Publication Date



California Fish and Wildlife Scientific Journal


Humboldt Bay has the highest rate of sea level rise (SLR) in California (47.2 cm/century). Due to compaction and tectonic subsidence, former tidelands and pastures behind dikes surrounding Humboldt Bay are lower in elevation than bay waters at high tide. Adaptation to future climate change and SLR requires that resource managers understand vulnerability and risk to each wildlife area at a local level, because adaptation to SLR is a risk-based management strategy against an uncertain future requiring site-specific solutions. We conducted a vulnerability assessment of the shoreline of three State wildlife areas surrounding Humboldt Bay: Elk River (ERWA), Fay Slough (FSWA), and Mad River Slough (MRSWA). Breaching of shorelines that border each refuge has the potential to flood a diversity of wetland communities, wildlife habitats, and critical infrastructure within the historic tidal inundation footprint. The total length of diked 1-m shoreline segments potentially impacted by SLR was 6.2 km. The relationship between vulnerability and elevation of diked shoreline segments was significantly correlated for all wildlife areas.

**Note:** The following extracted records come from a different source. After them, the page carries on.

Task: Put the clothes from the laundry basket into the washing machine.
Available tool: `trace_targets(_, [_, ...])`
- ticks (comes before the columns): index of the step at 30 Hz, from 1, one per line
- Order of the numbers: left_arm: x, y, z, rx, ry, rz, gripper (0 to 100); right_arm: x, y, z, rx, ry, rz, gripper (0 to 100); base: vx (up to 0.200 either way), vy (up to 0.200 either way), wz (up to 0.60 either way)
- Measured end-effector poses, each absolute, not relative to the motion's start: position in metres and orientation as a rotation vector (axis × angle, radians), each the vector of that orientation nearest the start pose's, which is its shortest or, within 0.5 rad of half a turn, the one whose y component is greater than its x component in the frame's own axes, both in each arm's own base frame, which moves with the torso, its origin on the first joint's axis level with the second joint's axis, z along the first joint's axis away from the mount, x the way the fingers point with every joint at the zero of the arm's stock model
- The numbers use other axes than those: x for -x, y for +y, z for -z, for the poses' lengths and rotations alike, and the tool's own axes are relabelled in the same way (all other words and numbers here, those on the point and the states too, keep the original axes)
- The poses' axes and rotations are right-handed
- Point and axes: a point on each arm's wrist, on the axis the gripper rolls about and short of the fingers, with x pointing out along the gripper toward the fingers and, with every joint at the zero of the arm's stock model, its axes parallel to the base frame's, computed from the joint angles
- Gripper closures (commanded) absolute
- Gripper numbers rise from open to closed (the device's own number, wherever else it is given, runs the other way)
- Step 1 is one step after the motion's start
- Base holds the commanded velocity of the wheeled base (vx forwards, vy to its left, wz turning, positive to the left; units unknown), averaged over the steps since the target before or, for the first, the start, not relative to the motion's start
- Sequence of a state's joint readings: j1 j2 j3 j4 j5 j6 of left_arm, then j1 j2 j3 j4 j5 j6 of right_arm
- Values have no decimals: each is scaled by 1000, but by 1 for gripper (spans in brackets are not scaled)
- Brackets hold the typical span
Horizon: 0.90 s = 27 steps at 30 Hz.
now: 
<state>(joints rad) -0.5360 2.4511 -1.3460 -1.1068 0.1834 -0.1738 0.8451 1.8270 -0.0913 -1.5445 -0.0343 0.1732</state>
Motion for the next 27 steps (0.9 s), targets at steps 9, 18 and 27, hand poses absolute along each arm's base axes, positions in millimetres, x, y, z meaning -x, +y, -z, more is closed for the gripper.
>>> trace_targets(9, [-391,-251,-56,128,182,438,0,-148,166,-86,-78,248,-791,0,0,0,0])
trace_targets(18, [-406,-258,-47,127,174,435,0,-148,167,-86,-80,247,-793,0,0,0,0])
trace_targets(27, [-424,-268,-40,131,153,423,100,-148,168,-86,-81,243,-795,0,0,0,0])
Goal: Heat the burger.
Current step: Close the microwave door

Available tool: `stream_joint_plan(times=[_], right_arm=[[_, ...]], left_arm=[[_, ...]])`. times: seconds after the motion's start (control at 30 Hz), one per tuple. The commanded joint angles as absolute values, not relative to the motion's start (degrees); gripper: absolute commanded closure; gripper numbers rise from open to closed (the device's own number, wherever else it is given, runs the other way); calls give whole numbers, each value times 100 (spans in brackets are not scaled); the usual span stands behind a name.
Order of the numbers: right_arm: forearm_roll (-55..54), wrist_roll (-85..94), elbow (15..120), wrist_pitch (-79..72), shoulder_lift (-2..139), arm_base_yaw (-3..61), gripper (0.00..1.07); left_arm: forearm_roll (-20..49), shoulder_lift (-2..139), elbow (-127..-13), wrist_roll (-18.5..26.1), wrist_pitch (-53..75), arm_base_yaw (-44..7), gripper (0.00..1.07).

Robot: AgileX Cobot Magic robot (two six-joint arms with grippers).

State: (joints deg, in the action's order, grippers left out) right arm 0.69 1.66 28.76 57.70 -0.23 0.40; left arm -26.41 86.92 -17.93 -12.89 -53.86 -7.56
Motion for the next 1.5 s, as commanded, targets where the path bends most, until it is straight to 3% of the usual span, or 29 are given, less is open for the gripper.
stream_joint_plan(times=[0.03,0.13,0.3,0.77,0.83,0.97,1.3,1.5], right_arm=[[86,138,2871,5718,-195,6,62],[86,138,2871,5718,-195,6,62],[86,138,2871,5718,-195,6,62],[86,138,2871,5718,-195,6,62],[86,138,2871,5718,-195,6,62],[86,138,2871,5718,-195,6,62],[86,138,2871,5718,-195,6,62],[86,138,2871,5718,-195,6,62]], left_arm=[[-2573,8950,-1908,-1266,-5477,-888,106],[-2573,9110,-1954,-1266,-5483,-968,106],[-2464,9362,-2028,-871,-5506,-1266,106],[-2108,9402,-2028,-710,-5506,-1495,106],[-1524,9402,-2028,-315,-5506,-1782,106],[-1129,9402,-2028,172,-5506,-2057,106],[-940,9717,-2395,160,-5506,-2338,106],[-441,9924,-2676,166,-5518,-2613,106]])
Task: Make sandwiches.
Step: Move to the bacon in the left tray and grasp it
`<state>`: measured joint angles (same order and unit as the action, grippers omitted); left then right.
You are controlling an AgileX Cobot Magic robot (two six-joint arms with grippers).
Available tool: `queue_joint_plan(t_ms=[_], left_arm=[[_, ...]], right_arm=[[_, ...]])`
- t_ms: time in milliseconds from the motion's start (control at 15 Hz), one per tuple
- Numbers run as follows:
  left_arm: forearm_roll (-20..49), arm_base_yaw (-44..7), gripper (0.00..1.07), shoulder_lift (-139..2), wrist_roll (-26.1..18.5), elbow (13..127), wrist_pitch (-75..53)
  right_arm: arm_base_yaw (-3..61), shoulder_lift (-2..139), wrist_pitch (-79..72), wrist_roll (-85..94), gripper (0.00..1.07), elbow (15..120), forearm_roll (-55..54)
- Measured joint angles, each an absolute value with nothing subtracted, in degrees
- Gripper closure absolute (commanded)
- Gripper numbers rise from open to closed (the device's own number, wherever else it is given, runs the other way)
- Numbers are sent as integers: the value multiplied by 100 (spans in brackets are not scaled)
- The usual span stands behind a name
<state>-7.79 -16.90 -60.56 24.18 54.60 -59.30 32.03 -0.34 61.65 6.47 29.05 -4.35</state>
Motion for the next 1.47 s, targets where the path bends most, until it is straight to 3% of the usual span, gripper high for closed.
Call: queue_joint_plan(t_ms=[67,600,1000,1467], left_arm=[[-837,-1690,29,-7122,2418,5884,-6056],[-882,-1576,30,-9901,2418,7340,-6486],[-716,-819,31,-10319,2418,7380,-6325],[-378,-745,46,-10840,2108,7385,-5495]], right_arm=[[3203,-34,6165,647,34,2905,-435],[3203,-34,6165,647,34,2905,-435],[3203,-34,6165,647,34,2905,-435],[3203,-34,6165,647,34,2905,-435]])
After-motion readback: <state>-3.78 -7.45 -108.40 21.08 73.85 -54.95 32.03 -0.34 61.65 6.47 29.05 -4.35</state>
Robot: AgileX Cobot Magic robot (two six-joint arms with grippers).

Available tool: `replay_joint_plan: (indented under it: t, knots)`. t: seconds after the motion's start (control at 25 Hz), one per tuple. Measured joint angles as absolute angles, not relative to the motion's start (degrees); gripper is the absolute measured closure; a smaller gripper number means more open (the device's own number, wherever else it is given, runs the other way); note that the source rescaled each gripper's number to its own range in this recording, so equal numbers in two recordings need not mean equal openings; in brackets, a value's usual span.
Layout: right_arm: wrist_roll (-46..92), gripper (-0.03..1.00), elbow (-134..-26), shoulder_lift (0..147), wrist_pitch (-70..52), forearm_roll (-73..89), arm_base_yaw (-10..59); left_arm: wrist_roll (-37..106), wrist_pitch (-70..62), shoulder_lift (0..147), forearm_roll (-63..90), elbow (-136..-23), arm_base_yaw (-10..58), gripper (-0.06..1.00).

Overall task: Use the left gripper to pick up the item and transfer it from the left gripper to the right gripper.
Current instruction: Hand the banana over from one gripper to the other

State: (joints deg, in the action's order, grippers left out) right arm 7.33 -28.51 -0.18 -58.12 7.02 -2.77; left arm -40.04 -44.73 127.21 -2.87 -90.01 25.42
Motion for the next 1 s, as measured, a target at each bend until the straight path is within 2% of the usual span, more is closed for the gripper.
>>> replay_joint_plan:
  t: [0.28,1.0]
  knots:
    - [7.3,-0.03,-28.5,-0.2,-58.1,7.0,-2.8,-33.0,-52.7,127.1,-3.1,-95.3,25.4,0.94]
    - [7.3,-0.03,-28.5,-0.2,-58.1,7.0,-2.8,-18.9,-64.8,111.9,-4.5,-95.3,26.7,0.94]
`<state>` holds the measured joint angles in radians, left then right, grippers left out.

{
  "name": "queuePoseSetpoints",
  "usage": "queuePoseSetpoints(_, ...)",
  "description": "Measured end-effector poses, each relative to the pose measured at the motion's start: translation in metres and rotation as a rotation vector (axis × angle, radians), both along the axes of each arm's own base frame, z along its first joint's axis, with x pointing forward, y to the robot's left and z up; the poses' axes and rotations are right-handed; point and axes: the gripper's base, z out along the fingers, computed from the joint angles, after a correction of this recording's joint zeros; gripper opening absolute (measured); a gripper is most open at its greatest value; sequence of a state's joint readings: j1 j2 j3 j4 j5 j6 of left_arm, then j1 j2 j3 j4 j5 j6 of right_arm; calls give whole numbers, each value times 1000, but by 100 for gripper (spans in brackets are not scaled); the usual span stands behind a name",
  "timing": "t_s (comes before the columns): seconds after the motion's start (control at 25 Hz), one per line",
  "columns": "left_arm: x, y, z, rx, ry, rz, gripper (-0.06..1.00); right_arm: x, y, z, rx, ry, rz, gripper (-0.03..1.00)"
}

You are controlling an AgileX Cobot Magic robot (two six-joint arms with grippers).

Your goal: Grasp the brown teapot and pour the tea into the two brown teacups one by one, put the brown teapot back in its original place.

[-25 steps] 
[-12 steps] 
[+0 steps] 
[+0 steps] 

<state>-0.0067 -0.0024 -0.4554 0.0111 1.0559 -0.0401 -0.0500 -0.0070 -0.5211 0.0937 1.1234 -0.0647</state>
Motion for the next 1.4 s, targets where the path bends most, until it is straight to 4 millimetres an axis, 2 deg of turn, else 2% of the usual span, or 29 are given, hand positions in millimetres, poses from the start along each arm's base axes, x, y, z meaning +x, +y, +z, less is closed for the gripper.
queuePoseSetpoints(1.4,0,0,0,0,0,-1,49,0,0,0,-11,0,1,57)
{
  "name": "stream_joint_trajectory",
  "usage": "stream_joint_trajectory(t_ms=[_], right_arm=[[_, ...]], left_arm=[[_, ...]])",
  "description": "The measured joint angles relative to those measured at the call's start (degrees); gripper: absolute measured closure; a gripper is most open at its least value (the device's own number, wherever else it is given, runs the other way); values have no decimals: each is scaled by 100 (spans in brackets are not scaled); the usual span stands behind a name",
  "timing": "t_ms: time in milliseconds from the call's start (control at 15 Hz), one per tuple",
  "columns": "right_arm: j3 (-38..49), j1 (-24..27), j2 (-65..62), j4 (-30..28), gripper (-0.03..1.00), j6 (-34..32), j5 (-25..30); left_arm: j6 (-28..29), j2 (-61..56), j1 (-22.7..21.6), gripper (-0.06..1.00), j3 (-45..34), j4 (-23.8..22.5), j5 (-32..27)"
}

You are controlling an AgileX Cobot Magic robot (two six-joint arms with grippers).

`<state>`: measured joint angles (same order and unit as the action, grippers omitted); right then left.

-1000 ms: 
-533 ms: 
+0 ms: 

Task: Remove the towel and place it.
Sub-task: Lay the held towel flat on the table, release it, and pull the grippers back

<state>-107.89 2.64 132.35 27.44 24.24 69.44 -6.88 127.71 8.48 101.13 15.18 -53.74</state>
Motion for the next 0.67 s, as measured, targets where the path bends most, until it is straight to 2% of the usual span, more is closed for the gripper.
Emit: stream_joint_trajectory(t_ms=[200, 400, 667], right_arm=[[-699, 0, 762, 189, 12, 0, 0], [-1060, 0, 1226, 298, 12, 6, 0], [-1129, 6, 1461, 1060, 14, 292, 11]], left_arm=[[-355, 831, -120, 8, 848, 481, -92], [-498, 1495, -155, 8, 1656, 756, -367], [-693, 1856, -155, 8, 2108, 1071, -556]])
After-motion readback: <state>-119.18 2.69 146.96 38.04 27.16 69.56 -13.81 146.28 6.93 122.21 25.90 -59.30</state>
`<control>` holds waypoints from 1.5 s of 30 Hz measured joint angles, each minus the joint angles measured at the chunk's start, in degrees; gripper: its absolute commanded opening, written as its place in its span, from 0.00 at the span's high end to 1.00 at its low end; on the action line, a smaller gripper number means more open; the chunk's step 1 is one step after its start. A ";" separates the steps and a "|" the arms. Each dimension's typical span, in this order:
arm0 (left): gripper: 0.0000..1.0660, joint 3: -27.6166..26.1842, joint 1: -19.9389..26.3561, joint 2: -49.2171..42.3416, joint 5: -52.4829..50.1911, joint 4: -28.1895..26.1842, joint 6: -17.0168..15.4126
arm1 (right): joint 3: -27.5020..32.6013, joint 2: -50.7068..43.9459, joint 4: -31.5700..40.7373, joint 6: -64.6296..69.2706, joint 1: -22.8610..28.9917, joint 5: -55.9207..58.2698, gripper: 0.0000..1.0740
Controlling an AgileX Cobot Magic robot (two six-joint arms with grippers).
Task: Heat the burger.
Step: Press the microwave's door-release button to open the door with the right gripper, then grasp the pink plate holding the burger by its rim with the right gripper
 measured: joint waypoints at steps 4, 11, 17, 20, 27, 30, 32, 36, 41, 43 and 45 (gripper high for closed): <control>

Vulnerability of diked shoreline was significantly affected by the type of surface covering. MRSWA had the highest percentage of shoreline fortified with concrete and rock (62.2% [2,876 m]), followed by ERWA (0.3% [2,815 m]). ERWA and FSWA had the greatest percentage of shoreline anchored by vegetation (99.3% [2,834 m] and 91.5% [3,385 m], respectively); FSWA had the highest percentage of unvegetated (i.e., exposed) shoreline (7.4% [252 m]); and ERWA had the highest percentage (86.6% [436 m]) of diked shoreline followed by FSWA (69.2% [633 m]) and MRSWA (33.0% [276 m]). The highest overall ratings of shoreline vulnerability were at ERWA (91.7%), followed by FSSWA (72,4%), and MRSWA (34.4%). Issues related to retention of unique characteristics of each wildlife area, natural resources and species at risk, and adaptive planning for future SLR are discussed.